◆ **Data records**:
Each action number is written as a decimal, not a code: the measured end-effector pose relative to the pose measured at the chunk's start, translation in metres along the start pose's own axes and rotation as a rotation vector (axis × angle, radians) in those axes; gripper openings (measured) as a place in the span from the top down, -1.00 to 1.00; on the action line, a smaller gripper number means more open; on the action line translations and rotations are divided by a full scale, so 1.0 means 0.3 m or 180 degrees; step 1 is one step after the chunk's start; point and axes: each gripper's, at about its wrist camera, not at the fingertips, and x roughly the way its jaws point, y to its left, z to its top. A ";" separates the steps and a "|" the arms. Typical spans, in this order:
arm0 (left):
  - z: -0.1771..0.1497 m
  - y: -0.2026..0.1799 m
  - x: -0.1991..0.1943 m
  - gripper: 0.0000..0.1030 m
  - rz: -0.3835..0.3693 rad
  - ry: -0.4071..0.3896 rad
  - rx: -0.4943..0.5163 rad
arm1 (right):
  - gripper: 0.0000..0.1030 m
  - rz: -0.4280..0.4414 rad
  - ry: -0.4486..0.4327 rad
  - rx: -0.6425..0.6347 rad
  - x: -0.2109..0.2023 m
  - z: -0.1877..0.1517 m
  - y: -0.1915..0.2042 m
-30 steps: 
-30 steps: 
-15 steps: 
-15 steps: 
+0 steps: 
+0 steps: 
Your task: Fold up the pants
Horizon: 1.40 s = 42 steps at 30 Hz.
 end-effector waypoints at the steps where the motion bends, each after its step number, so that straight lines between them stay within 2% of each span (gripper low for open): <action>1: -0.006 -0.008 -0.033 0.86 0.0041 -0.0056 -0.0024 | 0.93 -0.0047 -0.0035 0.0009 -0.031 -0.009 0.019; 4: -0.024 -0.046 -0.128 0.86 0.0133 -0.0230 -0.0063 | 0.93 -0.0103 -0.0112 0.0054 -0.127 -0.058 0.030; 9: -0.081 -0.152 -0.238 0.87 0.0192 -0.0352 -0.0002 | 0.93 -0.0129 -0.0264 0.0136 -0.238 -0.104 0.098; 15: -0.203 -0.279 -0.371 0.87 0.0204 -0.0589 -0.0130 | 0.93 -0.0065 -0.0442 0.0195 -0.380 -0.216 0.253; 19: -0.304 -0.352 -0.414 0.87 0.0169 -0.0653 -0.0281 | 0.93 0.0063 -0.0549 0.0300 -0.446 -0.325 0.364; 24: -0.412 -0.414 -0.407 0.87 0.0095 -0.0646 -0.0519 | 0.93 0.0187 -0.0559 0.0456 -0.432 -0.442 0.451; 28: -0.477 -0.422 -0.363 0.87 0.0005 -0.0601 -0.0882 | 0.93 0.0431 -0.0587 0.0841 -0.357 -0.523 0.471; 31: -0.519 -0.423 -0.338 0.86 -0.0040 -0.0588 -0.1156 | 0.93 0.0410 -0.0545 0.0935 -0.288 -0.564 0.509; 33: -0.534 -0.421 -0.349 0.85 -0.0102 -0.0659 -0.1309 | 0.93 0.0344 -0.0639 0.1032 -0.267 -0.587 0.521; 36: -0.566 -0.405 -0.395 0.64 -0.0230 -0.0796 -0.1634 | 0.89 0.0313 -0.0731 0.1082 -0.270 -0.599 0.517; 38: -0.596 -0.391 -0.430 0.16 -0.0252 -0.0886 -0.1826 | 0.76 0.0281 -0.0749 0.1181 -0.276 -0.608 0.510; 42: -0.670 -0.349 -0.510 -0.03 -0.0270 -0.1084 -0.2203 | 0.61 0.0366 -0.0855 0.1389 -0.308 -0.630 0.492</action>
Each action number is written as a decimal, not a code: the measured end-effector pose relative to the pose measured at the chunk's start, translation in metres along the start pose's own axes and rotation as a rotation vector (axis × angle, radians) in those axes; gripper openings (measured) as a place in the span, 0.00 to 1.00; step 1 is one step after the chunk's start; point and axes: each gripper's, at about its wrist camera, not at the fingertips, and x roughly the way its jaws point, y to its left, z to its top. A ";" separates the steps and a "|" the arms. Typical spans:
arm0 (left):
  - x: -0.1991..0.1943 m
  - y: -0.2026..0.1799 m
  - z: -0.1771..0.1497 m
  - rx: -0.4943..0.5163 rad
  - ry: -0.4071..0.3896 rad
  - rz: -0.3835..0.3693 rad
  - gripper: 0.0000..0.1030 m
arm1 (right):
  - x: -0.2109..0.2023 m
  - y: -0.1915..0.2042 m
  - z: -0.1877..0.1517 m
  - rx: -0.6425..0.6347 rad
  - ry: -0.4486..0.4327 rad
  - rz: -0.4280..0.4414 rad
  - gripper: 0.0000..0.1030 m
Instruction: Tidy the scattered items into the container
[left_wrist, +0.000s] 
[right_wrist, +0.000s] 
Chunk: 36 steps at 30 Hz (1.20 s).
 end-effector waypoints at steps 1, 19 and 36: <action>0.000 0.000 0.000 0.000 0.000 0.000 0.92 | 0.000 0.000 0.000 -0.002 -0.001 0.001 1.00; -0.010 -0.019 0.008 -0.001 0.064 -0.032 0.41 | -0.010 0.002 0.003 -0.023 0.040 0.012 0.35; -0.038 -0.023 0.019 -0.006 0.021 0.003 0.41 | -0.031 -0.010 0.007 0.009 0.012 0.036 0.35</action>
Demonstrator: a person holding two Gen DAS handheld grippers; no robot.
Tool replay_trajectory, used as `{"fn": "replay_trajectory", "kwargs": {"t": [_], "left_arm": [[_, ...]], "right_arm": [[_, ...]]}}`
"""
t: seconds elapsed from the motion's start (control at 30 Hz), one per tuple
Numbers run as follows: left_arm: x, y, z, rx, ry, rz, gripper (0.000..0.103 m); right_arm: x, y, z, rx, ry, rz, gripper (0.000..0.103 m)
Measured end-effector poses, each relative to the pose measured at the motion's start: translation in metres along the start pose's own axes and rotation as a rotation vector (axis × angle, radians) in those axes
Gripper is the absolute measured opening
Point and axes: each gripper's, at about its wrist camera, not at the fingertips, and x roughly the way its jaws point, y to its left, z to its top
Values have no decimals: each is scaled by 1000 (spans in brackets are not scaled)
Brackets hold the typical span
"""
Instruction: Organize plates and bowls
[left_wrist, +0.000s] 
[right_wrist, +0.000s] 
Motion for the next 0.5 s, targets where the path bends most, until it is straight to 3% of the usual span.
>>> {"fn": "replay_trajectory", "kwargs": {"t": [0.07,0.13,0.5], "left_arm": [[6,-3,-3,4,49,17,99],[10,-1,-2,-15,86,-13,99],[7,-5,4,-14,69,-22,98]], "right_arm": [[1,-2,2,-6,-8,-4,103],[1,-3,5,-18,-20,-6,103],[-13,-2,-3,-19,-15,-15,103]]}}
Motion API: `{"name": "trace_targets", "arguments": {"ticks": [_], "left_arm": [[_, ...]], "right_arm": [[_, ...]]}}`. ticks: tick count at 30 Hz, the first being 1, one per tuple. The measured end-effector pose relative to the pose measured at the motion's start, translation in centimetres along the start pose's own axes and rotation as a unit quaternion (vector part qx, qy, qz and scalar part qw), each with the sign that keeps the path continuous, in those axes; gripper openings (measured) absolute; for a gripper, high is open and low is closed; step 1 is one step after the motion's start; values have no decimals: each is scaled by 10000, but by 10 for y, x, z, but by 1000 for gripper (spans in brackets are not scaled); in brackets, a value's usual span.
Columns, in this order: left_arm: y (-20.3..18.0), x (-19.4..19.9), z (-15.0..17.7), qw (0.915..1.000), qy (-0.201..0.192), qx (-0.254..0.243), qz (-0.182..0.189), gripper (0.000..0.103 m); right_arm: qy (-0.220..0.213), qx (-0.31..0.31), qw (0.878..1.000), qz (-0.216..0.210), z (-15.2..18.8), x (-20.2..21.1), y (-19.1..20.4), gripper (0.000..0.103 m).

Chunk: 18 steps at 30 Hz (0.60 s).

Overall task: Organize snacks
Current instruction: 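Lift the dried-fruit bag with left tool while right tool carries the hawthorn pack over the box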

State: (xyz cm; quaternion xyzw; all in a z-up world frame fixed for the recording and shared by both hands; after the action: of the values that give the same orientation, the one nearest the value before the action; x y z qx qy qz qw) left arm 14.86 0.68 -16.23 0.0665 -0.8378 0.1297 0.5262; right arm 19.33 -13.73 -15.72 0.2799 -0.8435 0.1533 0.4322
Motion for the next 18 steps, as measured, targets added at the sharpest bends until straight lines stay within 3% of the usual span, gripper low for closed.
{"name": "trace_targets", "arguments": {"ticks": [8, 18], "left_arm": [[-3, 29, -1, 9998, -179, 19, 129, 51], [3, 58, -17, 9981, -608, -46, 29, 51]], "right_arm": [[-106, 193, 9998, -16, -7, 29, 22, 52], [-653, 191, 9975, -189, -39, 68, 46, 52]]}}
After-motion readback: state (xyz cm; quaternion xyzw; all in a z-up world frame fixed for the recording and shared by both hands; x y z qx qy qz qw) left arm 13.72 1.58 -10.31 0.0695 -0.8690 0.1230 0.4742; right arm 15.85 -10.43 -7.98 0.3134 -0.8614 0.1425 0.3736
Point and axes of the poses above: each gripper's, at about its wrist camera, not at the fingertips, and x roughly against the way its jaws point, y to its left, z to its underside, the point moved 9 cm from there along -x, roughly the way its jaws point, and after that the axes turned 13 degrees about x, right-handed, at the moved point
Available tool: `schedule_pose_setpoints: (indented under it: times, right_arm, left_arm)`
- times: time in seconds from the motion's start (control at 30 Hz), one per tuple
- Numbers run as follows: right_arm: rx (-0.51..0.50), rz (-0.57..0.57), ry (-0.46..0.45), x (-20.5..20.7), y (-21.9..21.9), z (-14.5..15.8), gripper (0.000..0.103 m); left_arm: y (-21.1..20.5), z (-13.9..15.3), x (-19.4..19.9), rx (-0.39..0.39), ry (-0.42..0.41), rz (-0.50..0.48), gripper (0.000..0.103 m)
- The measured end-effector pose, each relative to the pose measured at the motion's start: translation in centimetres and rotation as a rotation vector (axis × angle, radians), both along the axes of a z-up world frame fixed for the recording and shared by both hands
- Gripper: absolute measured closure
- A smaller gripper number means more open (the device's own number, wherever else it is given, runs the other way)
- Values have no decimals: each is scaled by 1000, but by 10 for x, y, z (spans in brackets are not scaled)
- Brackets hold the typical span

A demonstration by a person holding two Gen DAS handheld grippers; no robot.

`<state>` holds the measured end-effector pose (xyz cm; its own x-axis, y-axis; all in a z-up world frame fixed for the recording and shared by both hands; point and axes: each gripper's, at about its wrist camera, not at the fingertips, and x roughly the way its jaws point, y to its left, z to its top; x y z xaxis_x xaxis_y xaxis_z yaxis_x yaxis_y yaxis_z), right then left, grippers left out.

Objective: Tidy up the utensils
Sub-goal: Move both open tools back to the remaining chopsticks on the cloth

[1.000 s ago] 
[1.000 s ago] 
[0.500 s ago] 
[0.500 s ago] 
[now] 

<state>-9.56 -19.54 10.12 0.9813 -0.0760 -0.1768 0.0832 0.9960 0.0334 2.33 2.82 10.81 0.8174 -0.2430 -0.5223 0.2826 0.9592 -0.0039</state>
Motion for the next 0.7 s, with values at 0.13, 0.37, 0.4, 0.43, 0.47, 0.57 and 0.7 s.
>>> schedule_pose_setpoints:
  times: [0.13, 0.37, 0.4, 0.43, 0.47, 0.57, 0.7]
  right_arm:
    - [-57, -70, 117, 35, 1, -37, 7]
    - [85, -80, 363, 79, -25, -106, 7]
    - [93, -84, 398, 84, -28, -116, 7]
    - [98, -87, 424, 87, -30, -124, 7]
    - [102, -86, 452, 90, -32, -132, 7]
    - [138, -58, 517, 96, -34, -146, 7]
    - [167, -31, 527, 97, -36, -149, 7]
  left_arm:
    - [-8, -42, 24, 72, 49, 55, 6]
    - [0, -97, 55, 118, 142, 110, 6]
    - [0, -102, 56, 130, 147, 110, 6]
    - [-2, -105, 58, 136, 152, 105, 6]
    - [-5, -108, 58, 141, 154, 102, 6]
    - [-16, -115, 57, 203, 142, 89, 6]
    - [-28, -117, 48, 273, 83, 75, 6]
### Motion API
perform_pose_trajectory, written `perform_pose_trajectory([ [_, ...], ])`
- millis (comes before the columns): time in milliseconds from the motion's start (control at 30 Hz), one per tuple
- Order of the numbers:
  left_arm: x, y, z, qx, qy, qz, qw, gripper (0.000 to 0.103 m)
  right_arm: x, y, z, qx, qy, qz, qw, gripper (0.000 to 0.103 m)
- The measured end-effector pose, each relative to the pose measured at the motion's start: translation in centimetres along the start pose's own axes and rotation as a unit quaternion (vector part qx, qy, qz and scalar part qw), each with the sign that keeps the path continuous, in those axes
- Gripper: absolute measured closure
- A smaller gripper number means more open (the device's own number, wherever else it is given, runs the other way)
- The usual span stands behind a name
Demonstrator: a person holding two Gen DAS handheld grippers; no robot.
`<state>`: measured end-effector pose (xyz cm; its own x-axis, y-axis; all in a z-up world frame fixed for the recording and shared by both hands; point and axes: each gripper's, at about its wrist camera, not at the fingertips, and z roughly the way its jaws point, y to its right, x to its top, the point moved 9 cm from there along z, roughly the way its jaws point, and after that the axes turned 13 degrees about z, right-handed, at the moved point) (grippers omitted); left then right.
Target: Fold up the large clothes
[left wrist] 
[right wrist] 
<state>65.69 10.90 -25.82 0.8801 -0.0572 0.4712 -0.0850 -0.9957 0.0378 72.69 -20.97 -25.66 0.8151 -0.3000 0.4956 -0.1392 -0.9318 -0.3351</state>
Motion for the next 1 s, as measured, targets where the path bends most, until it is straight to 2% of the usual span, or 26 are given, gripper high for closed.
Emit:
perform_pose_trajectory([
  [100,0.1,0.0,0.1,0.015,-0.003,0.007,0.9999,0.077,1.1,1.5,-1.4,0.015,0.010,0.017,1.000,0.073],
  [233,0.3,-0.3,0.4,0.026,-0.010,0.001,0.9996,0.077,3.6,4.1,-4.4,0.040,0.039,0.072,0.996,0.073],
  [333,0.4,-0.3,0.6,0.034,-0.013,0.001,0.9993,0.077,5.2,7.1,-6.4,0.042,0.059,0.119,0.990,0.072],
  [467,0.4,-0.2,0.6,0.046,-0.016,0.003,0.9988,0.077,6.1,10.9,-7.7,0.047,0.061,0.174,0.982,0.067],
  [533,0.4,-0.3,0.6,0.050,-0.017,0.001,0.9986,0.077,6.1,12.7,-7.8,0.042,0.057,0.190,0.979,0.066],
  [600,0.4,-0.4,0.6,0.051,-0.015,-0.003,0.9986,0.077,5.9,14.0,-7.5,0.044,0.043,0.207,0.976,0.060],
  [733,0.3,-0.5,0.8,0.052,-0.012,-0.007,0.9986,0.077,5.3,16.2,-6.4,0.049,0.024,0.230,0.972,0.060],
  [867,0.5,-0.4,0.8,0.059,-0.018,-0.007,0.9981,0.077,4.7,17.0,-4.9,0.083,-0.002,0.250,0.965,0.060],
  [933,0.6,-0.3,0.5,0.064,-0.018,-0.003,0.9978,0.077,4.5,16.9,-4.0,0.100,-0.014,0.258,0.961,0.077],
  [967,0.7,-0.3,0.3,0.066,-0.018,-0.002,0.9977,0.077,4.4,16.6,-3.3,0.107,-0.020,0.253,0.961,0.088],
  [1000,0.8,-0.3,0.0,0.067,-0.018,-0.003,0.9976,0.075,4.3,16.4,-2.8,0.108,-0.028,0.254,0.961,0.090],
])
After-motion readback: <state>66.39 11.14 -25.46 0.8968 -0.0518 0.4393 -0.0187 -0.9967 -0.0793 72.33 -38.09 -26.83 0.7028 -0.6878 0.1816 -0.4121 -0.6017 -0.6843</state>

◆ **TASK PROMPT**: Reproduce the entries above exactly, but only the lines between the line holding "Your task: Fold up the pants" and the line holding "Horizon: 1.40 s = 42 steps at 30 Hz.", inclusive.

◆ **SOLUTION TO THIS TASK**:
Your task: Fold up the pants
Horizon: 1.40 s = 42 steps at 30 Hz.

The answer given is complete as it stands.